*Assignment*: Find the line containing "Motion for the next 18" in the data below and repeat it, along with all later lines, exactly through the last one.

━━━ Supplied records

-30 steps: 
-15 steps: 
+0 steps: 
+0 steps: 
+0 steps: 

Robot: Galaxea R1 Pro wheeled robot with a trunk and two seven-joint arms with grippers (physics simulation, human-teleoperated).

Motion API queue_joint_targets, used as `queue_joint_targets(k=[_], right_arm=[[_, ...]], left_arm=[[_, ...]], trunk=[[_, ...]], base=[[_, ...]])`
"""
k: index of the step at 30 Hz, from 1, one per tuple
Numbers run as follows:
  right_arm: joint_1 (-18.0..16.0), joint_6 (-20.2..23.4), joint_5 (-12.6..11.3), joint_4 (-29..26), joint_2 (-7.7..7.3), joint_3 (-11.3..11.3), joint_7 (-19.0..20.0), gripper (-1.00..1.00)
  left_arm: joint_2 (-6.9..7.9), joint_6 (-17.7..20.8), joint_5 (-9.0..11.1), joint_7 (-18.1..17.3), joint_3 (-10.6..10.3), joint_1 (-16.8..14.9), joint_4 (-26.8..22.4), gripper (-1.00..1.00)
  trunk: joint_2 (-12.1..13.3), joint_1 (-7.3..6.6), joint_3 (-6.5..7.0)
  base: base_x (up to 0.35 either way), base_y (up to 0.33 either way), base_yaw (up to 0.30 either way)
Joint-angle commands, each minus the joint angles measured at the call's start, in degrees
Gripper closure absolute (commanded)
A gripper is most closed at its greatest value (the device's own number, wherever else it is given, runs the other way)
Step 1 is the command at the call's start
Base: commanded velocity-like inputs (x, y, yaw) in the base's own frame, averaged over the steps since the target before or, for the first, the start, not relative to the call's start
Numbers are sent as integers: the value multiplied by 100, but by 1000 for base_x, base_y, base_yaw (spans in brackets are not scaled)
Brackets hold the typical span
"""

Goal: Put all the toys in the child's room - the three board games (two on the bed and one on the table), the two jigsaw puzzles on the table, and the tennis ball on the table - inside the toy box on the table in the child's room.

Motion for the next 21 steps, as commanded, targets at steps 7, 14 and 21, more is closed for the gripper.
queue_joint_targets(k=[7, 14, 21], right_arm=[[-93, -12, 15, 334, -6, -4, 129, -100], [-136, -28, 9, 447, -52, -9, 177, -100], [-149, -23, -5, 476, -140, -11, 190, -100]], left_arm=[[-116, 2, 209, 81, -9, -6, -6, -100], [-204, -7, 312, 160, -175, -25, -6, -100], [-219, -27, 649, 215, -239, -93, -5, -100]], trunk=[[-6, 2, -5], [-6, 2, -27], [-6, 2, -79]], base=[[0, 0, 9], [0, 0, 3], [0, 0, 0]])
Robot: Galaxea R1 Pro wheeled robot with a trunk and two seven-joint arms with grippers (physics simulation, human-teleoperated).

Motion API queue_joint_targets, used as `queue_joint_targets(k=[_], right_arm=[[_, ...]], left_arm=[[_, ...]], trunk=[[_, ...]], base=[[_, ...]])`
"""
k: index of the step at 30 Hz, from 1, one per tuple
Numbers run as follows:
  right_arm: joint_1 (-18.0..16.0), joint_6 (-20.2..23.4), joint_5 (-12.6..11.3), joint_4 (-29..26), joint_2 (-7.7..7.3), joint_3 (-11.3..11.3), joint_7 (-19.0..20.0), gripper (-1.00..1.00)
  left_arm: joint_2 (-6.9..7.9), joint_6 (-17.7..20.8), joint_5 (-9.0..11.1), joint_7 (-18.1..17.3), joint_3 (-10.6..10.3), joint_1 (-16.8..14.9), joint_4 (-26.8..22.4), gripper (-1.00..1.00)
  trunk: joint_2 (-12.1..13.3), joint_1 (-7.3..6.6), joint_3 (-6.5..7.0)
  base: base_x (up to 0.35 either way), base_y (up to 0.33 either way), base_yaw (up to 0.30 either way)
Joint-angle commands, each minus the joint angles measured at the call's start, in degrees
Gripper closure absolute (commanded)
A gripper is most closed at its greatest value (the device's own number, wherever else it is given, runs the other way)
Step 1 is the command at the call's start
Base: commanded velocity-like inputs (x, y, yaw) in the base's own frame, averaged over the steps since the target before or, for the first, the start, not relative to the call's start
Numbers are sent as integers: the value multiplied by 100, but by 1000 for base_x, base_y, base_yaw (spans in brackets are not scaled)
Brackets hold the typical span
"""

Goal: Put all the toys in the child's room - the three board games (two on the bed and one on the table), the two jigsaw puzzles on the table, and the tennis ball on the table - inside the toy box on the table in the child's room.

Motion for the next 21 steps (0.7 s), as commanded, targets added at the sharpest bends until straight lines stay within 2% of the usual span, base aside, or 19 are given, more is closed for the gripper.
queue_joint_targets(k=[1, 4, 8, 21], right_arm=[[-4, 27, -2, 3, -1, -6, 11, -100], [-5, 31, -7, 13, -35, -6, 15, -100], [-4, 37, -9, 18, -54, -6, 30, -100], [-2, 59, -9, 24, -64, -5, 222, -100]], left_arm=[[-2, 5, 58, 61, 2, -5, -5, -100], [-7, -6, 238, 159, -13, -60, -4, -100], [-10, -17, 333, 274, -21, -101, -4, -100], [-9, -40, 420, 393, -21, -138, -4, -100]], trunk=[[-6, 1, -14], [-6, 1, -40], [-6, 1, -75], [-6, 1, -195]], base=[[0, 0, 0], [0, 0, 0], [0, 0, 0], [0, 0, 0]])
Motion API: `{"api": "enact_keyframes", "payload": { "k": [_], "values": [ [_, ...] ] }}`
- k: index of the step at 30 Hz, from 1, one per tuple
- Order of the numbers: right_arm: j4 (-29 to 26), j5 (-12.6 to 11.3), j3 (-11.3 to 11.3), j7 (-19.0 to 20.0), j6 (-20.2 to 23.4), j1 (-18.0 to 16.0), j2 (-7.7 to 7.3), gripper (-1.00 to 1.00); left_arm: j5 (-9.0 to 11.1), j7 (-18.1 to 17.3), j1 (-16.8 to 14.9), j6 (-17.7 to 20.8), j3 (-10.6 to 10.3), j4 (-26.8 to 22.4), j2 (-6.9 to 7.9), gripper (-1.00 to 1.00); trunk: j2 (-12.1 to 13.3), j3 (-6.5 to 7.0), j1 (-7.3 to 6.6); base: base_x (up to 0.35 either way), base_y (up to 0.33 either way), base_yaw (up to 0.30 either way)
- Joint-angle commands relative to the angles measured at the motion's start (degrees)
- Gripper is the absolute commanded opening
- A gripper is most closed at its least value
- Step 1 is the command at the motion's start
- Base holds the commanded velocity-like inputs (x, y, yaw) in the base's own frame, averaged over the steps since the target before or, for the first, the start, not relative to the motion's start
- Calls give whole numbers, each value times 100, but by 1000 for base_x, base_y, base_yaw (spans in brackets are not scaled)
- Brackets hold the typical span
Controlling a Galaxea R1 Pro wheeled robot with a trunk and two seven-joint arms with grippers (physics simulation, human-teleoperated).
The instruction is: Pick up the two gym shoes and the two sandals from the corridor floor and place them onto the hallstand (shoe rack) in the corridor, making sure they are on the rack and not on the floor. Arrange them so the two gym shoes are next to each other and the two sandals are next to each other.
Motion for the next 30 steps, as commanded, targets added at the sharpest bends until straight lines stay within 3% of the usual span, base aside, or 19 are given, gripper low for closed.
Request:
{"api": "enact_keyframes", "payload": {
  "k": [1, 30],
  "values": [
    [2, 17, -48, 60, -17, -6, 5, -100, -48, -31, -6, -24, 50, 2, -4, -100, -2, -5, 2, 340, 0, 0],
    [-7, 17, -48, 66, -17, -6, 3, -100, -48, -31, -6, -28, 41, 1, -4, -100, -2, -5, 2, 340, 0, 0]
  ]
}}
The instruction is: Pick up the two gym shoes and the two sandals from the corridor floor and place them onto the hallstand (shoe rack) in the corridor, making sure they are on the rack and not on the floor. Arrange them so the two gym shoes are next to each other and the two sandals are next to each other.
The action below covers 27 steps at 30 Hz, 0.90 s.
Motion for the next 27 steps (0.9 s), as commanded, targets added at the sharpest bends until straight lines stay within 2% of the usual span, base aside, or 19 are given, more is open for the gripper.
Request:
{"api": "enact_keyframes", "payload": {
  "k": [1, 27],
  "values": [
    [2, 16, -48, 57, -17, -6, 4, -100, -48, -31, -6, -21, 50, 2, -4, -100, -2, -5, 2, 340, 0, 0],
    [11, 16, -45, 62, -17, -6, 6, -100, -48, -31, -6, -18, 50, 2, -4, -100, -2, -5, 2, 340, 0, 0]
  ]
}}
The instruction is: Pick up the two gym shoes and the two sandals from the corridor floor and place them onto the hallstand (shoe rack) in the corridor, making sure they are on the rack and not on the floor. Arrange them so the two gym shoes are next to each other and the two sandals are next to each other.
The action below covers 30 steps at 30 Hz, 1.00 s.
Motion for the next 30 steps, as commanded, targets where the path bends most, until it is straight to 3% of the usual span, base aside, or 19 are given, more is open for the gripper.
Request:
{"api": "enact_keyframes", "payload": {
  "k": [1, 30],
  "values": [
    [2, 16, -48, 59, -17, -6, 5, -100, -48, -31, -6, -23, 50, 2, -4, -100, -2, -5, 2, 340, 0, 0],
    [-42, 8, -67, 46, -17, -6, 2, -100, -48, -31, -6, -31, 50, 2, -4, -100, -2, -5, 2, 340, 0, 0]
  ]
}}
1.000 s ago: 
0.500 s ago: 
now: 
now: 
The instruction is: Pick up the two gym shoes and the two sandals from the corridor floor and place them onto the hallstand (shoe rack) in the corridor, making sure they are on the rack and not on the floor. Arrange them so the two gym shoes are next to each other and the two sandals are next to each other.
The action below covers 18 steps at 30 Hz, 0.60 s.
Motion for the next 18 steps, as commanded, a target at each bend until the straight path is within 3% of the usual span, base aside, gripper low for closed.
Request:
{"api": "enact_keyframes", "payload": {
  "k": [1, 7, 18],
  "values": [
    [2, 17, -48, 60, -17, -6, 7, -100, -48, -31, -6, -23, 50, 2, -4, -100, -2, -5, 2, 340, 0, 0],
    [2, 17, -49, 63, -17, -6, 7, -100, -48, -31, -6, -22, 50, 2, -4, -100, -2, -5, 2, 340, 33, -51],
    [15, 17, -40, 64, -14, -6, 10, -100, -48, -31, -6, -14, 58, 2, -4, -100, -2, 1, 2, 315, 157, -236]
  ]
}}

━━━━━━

*Written answer*:
Motion for the next 18 steps, as commanded, a target at each bend until the straight path is within 3% of the usual span, base aside, gripper low for closed.
Request:
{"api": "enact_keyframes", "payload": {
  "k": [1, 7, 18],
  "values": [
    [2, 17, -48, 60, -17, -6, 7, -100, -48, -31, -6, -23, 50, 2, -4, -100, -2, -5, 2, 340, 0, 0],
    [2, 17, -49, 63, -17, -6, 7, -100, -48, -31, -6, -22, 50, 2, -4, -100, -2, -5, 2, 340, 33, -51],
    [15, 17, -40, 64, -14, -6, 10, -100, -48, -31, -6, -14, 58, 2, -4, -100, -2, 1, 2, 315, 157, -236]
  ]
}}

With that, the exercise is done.